Tyrella was the seat of Reverend George Hamilton and his wife Ann Matilda, daughter of the 5th Earl of Macclesfield, at the end of the 18th century. Rural legend has it that the Reverend used the stones from the old parish church to rebuild the house in 1800. Did this slightly sacrilegious behaviour cause his downfall? He would go bust shortly afterward. Arthur Hill Montgomery bought the estate in 1831. Six years later, Samuel Lewis records in his Topographical Dictionary of Ireland: “Tyrella House, the handsome residence of Arthur Hill Montgomery, is beautifully situated in a richly planted demesne of 300 acres, commanding extensive views over the bay, with the noble range of the Mourne Mountains in the background, and containing within its limits the site and cemetery of the ancient parish church.”

Arthur was the fourth son of Hugh Montgomery of Grey Abbey House on the Ards Peninsula, County Down. Bill Montgomery, a great-great-something-grandson of Hugh, still resides at Grey Abbey House with his wife Daphne. Dwelling on the past, David comments on the subject of ghosts, “I hate to disappoint you. All the people have sold the house, left, and gone on to do something else. Spent money on it, changed hands. None of them have lingered. I don’t miss ghosts – wouldn’t want one.”

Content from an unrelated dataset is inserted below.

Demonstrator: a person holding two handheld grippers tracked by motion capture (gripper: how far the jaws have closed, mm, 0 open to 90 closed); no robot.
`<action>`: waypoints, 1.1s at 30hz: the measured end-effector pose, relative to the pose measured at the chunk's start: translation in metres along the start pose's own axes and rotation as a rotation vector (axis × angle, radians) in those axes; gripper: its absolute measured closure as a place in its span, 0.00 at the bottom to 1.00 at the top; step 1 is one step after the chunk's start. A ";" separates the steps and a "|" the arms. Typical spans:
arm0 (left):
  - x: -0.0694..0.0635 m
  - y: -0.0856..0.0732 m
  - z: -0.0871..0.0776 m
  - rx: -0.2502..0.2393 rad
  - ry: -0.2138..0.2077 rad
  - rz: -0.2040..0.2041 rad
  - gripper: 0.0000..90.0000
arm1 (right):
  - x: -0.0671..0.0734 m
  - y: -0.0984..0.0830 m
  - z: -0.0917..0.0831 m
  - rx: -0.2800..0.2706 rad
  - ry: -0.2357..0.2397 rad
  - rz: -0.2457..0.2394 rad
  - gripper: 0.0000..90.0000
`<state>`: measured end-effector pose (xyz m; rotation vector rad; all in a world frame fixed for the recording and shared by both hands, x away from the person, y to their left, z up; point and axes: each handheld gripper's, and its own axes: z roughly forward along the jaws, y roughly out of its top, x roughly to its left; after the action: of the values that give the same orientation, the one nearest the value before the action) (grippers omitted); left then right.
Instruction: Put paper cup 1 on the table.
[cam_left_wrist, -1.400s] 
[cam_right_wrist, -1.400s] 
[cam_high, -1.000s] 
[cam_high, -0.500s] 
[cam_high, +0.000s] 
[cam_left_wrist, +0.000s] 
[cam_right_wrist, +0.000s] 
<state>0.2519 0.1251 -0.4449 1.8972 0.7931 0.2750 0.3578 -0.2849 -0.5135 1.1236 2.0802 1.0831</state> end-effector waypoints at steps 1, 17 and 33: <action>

It’s time to enter the dining room. Plat du jour de nuit. A love song to Northern Irish cuisine. Spinach and ricotta tartlet; stuffed sea bream; and mascarpone, raspberry and lemon tart. No spirits of any kind but plenty of Pinot Grigio (Renideo 2009) and Sauvignon Blanc (Pays d’Oc 2012). The dining experience isn’t always this tranquil according to the host. When Country Life visited in 1996, dinner was interrupted by ebullient bovine neighbours nosily emerging from between the rhododendrons. He smiles, “The magazine published ‘during dinner a herd escaped and raped the garden like a Mongol horde’. Marauding overweight rogue cattle licking the dining room windows wasn’t the look we were going for at all!”

Descendants of the previous owners, the Robert Neill and Sons Ltd dynasty, recall early 20th century life. Coline Grover says, “I lived in the house with grandparents and relatives various from 1940 until they sold it in 1949, and moved with them to Old Forge House in Malone, south Belfast. Tyrella House was wonderful with a swing house underneath the nursery wing. It was incorporated into the property and had two marks on the ceiling where if you went high enough your feet touched the ceiling! And there was a rock garden with a two storey playhouse called Spider House.”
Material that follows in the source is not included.